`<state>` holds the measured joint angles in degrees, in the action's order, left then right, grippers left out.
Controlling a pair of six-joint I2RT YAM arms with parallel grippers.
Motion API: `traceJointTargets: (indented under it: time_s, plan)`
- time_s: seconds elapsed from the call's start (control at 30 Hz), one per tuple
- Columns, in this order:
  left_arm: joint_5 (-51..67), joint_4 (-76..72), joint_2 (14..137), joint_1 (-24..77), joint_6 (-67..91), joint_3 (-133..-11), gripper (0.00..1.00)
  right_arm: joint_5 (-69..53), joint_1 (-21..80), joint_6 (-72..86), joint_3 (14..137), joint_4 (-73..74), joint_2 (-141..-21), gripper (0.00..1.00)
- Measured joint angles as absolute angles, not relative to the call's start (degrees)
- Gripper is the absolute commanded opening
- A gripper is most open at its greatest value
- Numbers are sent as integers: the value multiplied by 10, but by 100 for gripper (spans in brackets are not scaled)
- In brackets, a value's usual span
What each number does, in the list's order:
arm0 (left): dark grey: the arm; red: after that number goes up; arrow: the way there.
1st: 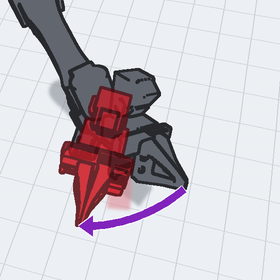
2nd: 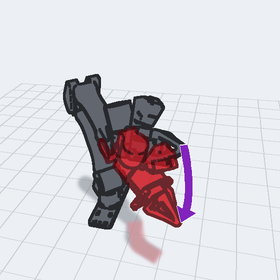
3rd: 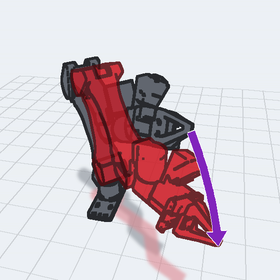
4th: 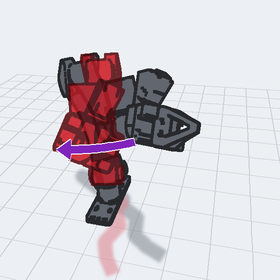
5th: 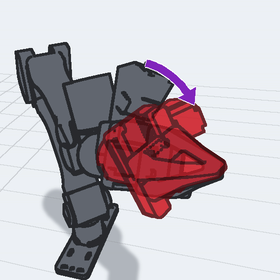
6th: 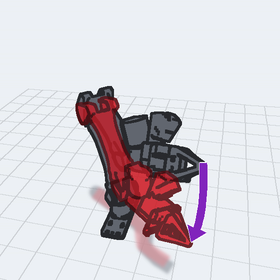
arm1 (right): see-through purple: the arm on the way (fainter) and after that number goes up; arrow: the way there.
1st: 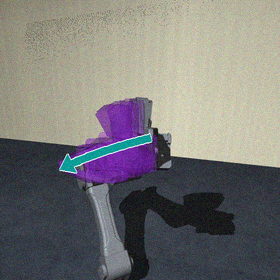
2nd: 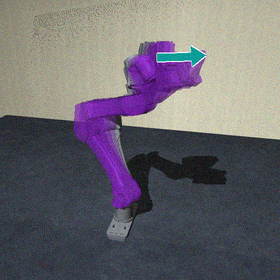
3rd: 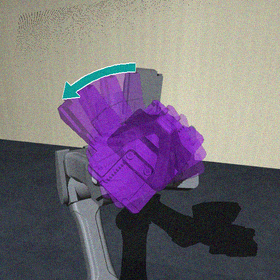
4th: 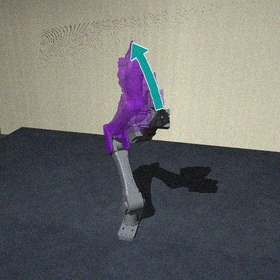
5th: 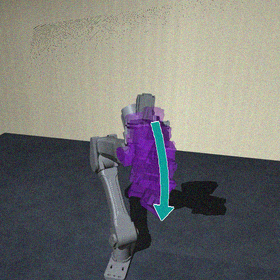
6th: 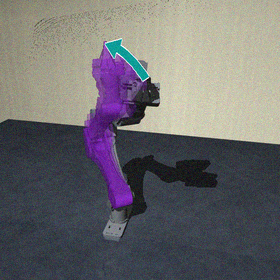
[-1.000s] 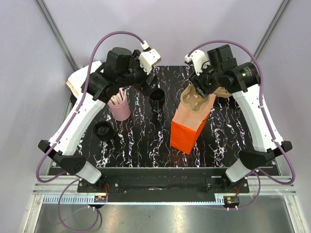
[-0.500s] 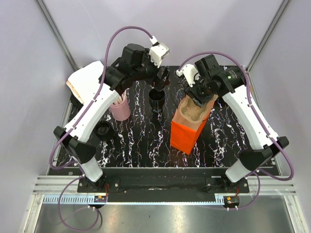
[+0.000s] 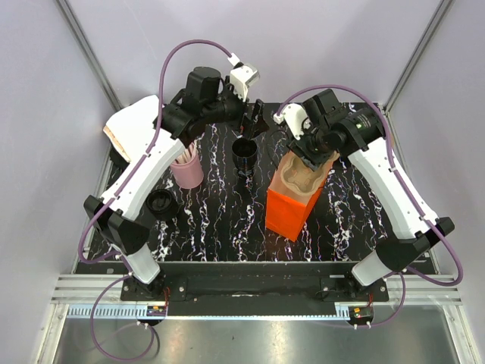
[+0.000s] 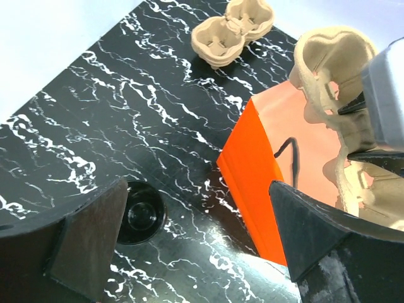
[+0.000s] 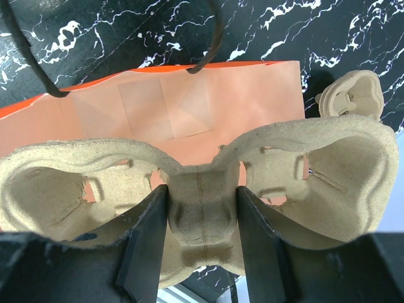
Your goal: Pack the takeout coffee
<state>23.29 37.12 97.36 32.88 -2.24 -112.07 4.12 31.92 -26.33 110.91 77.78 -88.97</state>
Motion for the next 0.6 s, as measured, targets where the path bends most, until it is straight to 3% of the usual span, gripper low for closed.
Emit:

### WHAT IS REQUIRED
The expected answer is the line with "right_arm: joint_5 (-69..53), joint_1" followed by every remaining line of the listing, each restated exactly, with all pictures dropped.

### WRITTEN ANSWER
  right_arm: joint_5 (-69..53), joint_1 (-21..80), joint_6 (-72..86), joint_3 (14..137), joint_4 (-73..74), joint_2 (-141..-21), gripper (0.00..1.00)
- Measured joint angles as absolute angles, not relative to the call's start (degrees)
- Gripper is the absolute commanded opening
- A gripper is most open at its greatest value
- Numbers are sent as integers: the value multiplied by 10, but by 100 for gripper (spans in brackets are not scaled)
- In brackets, a value's usual span
What each number does, in the list's order:
arm0 (left): dark grey: the arm; red: after that number goes up; arrow: the way there.
1st: 
2nd: 
3rd: 
4th: 
5th: 
6th: 
arm1 (right): see-through purple: the arm on the way (fainter) and after that number goes up; arrow: the way there.
1st: 
2nd: 
3rd: 
4th: 
5th: 
6th: 
[-1.000s] 
[-0.500s] 
[+0.000s] 
[+0.000s] 
[+0.000s] 
Your goal: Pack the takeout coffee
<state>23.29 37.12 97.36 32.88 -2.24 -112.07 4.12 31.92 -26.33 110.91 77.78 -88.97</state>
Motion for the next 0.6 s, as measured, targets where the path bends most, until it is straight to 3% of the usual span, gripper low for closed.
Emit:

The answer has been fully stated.